* MATERIAL SHOWN *
================
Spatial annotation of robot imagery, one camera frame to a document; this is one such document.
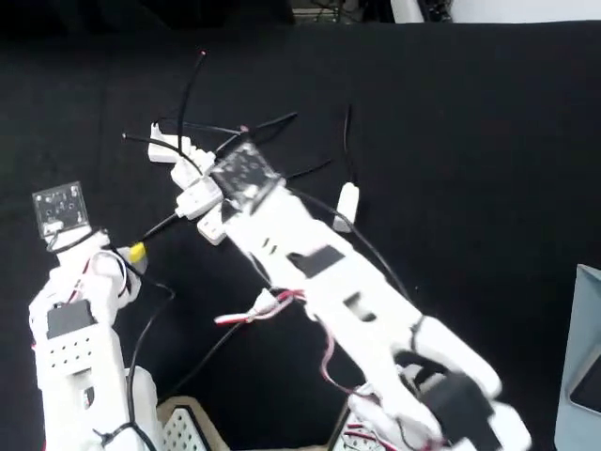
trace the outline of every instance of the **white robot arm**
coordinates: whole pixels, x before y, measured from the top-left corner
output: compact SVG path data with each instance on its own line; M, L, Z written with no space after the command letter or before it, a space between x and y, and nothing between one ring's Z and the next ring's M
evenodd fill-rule
M81 198L79 185L73 186ZM69 209L78 208L69 198L71 189L58 187L40 195L39 203L45 202L41 210L48 211L49 217L64 213L67 222ZM85 214L83 203L80 207ZM142 272L144 249L124 248L115 253L105 250L110 244L105 231L89 225L61 231L64 222L55 218L52 223L42 221L44 227L57 223L46 241L60 266L50 271L48 282L29 306L44 408L45 449L84 451L110 446L115 451L142 451L145 444L132 428L109 439L110 445L106 434L130 422L127 372L112 325L117 310L135 300L140 290L139 277L125 262ZM160 449L156 389L143 368L137 368L133 388L136 425Z
M362 394L350 396L349 405L378 436L408 451L530 448L519 415L495 400L501 381L494 369L440 321L424 316L348 241L315 220L299 196L319 201L286 189L252 143L203 173L205 183L214 180L223 193L222 234L272 287L301 292L308 316L362 370L367 384ZM209 213L212 226L218 208ZM218 243L207 226L203 219L198 223L203 235ZM409 368L401 367L406 374L399 377L394 361L406 351L444 368L444 377L410 390L403 383Z

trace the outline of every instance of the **small sensor board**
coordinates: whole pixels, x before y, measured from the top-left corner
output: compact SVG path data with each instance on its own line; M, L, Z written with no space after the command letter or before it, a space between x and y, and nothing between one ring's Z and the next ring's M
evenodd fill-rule
M33 199L42 238L89 225L79 181L33 193Z
M223 198L236 210L250 206L251 212L283 180L250 141L232 150L213 168L211 175L223 191Z

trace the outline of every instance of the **black cloth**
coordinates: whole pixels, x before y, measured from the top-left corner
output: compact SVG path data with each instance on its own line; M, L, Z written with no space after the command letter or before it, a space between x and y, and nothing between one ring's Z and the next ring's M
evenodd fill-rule
M31 193L83 184L91 222L128 243L173 212L169 168L124 131L177 106L196 50L210 51L187 119L236 127L299 117L262 147L292 184L334 205L347 180L342 130L362 189L358 227L414 302L499 372L502 399L552 444L577 263L601 266L601 24L299 27L59 40L0 49L0 413L3 449L41 447L27 306L54 265ZM216 138L196 135L211 148ZM316 211L319 217L331 218ZM286 218L281 218L286 227ZM212 319L261 287L230 244L181 224L148 246L149 273L177 302L140 364L159 395L223 333ZM123 355L162 299L152 287L119 313ZM344 396L318 365L322 331L297 307L240 331L182 393L234 449L324 443ZM332 375L361 378L339 350Z

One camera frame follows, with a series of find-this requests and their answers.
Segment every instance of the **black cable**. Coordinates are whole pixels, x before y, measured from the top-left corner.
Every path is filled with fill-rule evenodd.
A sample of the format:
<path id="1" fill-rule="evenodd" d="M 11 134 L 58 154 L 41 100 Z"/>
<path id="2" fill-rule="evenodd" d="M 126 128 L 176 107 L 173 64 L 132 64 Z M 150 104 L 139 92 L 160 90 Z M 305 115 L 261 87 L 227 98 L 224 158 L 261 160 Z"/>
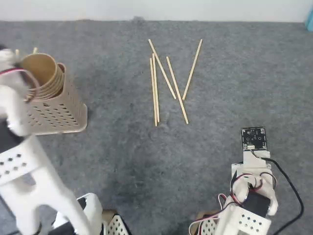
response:
<path id="1" fill-rule="evenodd" d="M 16 231 L 14 231 L 14 232 L 11 232 L 11 233 L 9 233 L 9 234 L 6 234 L 6 235 L 15 235 L 15 234 L 19 234 L 19 233 L 20 233 L 20 231 L 16 230 Z"/>
<path id="2" fill-rule="evenodd" d="M 272 162 L 276 165 L 276 167 L 279 169 L 279 171 L 284 175 L 284 177 L 286 178 L 286 180 L 288 181 L 289 185 L 291 186 L 294 194 L 296 195 L 299 203 L 300 203 L 300 207 L 301 207 L 301 210 L 300 210 L 300 213 L 295 217 L 293 218 L 292 220 L 288 221 L 285 225 L 283 225 L 279 230 L 277 230 L 273 235 L 277 235 L 279 234 L 281 231 L 283 231 L 286 227 L 288 227 L 289 225 L 291 225 L 292 223 L 294 223 L 295 221 L 297 221 L 298 219 L 301 218 L 301 216 L 303 215 L 303 212 L 304 212 L 304 204 L 302 202 L 302 199 L 297 191 L 297 189 L 295 188 L 295 186 L 293 185 L 293 183 L 291 182 L 289 176 L 284 172 L 284 170 L 280 167 L 280 165 L 278 164 L 277 161 L 271 159 L 271 158 L 262 158 L 262 157 L 258 157 L 254 154 L 253 151 L 251 151 L 252 154 L 257 157 L 257 158 L 260 158 L 262 160 L 265 160 L 265 161 L 269 161 L 269 162 Z"/>

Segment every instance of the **wooden stick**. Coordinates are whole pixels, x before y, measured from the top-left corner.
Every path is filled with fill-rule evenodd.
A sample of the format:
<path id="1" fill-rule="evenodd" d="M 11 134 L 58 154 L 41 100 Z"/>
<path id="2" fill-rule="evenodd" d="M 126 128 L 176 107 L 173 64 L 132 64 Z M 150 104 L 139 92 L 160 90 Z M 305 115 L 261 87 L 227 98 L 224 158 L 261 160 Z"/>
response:
<path id="1" fill-rule="evenodd" d="M 15 49 L 15 56 L 17 59 L 20 57 L 20 50 L 19 49 Z"/>
<path id="2" fill-rule="evenodd" d="M 156 70 L 156 55 L 152 54 L 152 62 L 153 62 L 153 77 L 155 78 L 155 92 L 156 92 L 156 116 L 157 121 L 160 122 L 160 112 L 158 107 L 158 90 L 157 90 L 157 70 Z"/>
<path id="3" fill-rule="evenodd" d="M 196 66 L 196 62 L 197 62 L 197 59 L 198 59 L 198 55 L 199 55 L 199 51 L 200 51 L 201 45 L 202 45 L 202 39 L 200 40 L 199 45 L 198 45 L 198 49 L 197 49 L 197 52 L 196 52 L 194 63 L 192 64 L 192 67 L 191 67 L 191 70 L 190 70 L 189 78 L 188 78 L 188 81 L 187 81 L 187 85 L 186 85 L 186 88 L 185 88 L 184 95 L 182 96 L 182 100 L 186 99 L 187 91 L 188 91 L 188 88 L 189 88 L 189 84 L 190 84 L 190 81 L 191 81 L 192 74 L 194 73 L 194 70 L 195 70 L 195 66 Z"/>
<path id="4" fill-rule="evenodd" d="M 175 79 L 175 76 L 174 76 L 174 72 L 173 72 L 173 69 L 172 69 L 170 58 L 168 58 L 168 56 L 166 56 L 166 60 L 167 60 L 167 63 L 168 63 L 168 67 L 170 68 L 170 71 L 171 71 L 172 79 L 173 79 L 174 86 L 175 86 L 175 89 L 176 89 L 176 93 L 177 93 L 177 96 L 178 96 L 178 100 L 179 100 L 179 103 L 180 103 L 180 106 L 181 106 L 182 114 L 184 115 L 186 124 L 188 124 L 189 121 L 188 121 L 187 114 L 186 114 L 186 111 L 185 111 L 185 108 L 184 108 L 184 104 L 182 103 L 182 100 L 181 100 L 181 97 L 180 97 L 179 89 L 178 89 L 178 86 L 177 86 L 177 83 L 176 83 L 176 79 Z"/>
<path id="5" fill-rule="evenodd" d="M 175 93 L 174 93 L 174 91 L 173 91 L 173 88 L 172 88 L 172 86 L 171 86 L 170 81 L 168 80 L 168 78 L 167 78 L 167 76 L 166 76 L 166 73 L 165 73 L 164 68 L 163 68 L 163 66 L 162 66 L 162 64 L 161 64 L 161 61 L 160 61 L 160 59 L 158 58 L 157 52 L 156 52 L 156 50 L 155 50 L 155 47 L 153 46 L 152 41 L 151 41 L 150 39 L 149 39 L 148 41 L 149 41 L 150 47 L 151 47 L 151 49 L 152 49 L 154 55 L 156 56 L 156 61 L 157 61 L 158 65 L 159 65 L 160 68 L 161 68 L 161 71 L 162 71 L 162 74 L 163 74 L 163 76 L 164 76 L 164 78 L 165 78 L 165 81 L 166 81 L 166 83 L 167 83 L 167 86 L 168 86 L 168 88 L 170 89 L 170 91 L 171 91 L 171 93 L 172 93 L 174 99 L 176 99 L 176 95 L 175 95 Z"/>
<path id="6" fill-rule="evenodd" d="M 152 58 L 150 58 L 150 70 L 151 70 L 151 82 L 152 82 L 152 94 L 153 94 L 153 109 L 154 109 L 154 114 L 155 114 L 155 126 L 157 126 L 155 79 L 153 78 Z"/>

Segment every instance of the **blue object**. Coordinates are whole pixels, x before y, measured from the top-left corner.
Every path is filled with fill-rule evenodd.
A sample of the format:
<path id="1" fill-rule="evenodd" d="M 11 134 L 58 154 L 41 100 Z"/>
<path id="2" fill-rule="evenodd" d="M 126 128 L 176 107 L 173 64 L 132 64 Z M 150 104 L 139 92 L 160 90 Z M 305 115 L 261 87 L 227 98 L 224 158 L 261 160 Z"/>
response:
<path id="1" fill-rule="evenodd" d="M 308 31 L 313 32 L 313 10 L 309 14 L 308 20 L 305 23 L 305 27 Z"/>

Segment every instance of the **black circuit board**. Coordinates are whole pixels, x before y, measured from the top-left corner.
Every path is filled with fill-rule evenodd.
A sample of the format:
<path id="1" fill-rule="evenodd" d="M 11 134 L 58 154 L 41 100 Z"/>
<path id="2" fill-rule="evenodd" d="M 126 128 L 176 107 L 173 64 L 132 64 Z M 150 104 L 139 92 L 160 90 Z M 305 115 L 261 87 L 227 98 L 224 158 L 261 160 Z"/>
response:
<path id="1" fill-rule="evenodd" d="M 264 127 L 242 128 L 241 138 L 243 151 L 268 149 Z"/>

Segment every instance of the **gray carpet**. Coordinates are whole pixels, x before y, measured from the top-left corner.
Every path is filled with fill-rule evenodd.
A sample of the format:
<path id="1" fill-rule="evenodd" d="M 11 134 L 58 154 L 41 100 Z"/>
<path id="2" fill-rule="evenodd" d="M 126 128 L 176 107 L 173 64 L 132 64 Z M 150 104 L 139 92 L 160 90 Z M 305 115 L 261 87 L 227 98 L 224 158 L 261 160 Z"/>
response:
<path id="1" fill-rule="evenodd" d="M 40 140 L 75 195 L 96 193 L 133 235 L 186 235 L 197 212 L 217 209 L 231 163 L 242 160 L 240 128 L 259 125 L 306 206 L 281 234 L 313 234 L 313 34 L 303 24 L 1 22 L 0 32 L 0 42 L 25 53 L 38 47 L 75 76 L 89 107 L 87 129 Z M 158 69 L 161 122 L 154 127 L 149 38 L 168 75 L 170 56 L 181 93 L 203 39 L 185 101 L 189 125 Z M 279 209 L 269 234 L 299 211 L 273 168 Z M 0 227 L 1 234 L 15 230 L 4 207 Z"/>

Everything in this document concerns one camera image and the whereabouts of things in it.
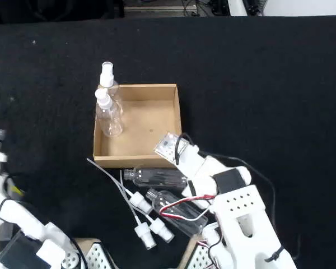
================
* WHAT THIS TASK INVOLVES *
Only the lines that contain the word "trace" should be copied from the material.

* ANSWER SPACE *
trace the outline of every instance of the **white robot arm**
trace the outline of every instance of the **small sensor board**
trace the outline of every instance of the **black cloth**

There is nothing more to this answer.